Par Luc Bourrianne
Dimanche soir, on se demandait si cet entre-deux-tours serait pour la gauche française celui de la réconciliation aveugle ou de la nécessaire clarification. Elle s’est finalement offerte aux deux. Sur l’autel d’une réconciliation éphémère, les trois grandes composantes de l’ex-Nouveau front populaire ont clarifié ce qu’elles n’étaient pas, ou plus.

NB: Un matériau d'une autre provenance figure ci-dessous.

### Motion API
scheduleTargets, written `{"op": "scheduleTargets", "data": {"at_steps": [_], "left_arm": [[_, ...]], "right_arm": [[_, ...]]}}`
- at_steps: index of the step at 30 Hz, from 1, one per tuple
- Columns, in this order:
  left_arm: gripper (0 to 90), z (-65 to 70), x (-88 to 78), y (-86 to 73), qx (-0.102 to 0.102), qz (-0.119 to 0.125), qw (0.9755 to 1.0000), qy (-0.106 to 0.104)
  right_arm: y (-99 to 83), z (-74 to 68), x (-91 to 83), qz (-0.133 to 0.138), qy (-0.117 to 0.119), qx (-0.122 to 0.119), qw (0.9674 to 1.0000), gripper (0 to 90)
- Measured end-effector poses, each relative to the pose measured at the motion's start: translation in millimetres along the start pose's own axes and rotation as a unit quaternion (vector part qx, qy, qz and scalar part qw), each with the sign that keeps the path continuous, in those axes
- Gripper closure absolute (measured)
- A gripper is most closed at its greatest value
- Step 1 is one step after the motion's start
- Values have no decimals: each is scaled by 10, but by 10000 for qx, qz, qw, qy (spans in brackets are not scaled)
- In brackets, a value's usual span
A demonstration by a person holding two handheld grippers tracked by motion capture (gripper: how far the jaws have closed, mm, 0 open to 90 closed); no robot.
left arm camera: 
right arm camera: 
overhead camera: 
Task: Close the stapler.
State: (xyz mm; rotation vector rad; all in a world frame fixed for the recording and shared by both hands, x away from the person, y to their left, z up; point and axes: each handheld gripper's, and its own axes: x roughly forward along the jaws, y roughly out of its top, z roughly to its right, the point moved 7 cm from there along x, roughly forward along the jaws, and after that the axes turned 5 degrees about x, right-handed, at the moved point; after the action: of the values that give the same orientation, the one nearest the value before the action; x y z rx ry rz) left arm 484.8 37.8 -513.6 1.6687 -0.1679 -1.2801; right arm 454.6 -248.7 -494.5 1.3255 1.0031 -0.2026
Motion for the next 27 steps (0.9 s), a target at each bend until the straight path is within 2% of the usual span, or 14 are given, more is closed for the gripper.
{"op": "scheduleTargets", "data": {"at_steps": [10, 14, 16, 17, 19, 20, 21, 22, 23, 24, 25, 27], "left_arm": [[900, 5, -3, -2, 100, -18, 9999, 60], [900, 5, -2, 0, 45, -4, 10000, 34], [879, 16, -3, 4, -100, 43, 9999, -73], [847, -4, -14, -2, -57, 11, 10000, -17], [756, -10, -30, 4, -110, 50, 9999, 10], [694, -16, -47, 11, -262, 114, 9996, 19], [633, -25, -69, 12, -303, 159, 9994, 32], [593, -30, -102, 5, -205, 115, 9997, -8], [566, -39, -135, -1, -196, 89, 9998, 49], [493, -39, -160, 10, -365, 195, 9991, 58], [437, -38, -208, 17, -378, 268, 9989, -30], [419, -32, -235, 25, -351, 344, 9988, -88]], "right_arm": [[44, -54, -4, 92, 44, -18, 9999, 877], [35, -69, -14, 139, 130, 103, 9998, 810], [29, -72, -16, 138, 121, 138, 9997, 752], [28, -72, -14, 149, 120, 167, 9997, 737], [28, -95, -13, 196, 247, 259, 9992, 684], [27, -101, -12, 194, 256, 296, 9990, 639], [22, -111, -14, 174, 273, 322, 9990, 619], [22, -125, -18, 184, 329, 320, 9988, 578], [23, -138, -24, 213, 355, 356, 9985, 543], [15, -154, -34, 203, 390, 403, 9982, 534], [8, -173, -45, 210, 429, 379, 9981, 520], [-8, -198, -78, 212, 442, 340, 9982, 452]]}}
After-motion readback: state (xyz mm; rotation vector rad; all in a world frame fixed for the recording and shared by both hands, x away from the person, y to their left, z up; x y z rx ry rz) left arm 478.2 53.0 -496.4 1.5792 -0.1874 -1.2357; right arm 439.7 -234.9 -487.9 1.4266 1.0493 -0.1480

La France Insoumise n’est pas qu’un parti antiraciste et antifasciste. S’il l’était aussi viscéralement qu’il le scande dans ses manifs, son candidat marseillais n’aurait pas mis près de deux jours avant de se désister d’un examen où il est arrivé en quatrième position et où le Rassemblement national peut prétendre l’emporter dimanche prochain.
Les Écologistes n’ont pas leurs seules convictions comme boussole. Leurs élus ont fait peu de cas de leurs alliances de première tournée au moment d’assurer la victoire via des fusions avec LFI. Un hôtel de ville vaut bien le sacrifice de quelques Place publique. Les jeunes maires écolos élus en 2020 ont pris goût au pouvoir. En 2026, ils ont manœuvré en routiers aguerris de la politique.
Quant au Parti socialiste, il a démontré qu’il n’était plus un grand parti. En claironnant qu’il n’y aurait pas d’accord national avec les Insoumis tout en laissant ses ouailles batifoler avec celles de Jean-Luc MélenchonOlivier Faure a acte son inutilité. Le PS n’est plus qu’un parti de bourgades, loin du parti de gouvernement qu’il fut.
La gauche française pourrait payer très cher ces victoires municipales qui s’annoncent.